19.12.19. «Ci sono aziende che chiudono, persone che rischiano il posto di lavoro e la priorità del centrodestra e’ sistemare “gli amici degli amici”, spartirsi poltrone con situazioni imbarazzanti e in qualche caso con forti dubbi di legittimità». A denunciarlo sono il vicepresidente del Consiglio regionale, Francesco Russo (Pd) e il segretario del Pd Fvg e consigliere regionale Cristiano Shaurli nel corso di una conferenza stampa a margine della riunione dell'ufficio di presidenza che ha dato il via libera a un pacchetto di nomine che comprende il portavoce del Consiglio regionale, il direttore dell'Acon e il capo di gabinetto del presidente del Consiglio. 
«Per nominare un suo portavoce, figura letteralmente inventata da questa maggioranza a spese di oltre 90mila euro l’anno per i cittadini, il presidente Zanin ha svenduto l'autonomia dell'intero Consiglio: si prende un capo di gabinetto indicato dal vicepresidente Riccardi, affida l'informazione istituzionale del Consiglio a un giornalista politicamente schierato, censurato dall'ordine dei giornalisti, condannato dalla giustizia sportiva per avere portato Trieste “all’onore” delle cronache mondiali sul no agli atleti africani e con in più alle spalle una storia di contenziosi con la Regione stessa» denuncia Shaurli.

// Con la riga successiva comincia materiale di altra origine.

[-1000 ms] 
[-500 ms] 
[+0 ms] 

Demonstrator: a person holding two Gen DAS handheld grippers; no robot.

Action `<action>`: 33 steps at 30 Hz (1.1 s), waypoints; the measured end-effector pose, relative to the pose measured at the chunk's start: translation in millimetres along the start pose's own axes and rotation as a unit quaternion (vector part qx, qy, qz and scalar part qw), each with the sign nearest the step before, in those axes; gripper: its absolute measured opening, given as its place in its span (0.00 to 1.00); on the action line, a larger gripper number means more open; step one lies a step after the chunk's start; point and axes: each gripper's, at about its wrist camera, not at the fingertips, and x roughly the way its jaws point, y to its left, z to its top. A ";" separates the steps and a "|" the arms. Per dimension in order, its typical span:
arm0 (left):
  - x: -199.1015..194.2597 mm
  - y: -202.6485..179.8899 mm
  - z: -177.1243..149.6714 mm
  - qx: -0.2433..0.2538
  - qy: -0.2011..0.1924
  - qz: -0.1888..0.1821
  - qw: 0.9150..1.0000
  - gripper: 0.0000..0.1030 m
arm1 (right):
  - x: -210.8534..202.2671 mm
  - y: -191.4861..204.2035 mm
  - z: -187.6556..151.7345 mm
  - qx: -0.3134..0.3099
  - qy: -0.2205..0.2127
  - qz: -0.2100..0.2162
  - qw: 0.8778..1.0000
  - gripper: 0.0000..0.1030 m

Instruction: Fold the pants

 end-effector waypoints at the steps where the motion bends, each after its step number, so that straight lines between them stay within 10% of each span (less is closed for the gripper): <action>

I dubbi più forti, secondo Russo «pesano sulla figura di Molinaro dove si toccano vertici assoluti: proprio la Regione, che dovrebbe essere esempio di trasparenza, crea invece una situazione in cui c'è un'incertezza assoluta. Il prescelto viene in Regione a fare il portavoce mentre, come assessore a Forgaria nel Friuli, è in aspettativa dalla banca per la quale lavora. Abbiamo quindi chiesto che la Corte dei Conti verifichi uno dei principi cardini, ossia l'esclusività del rapporto di pubblico impiego».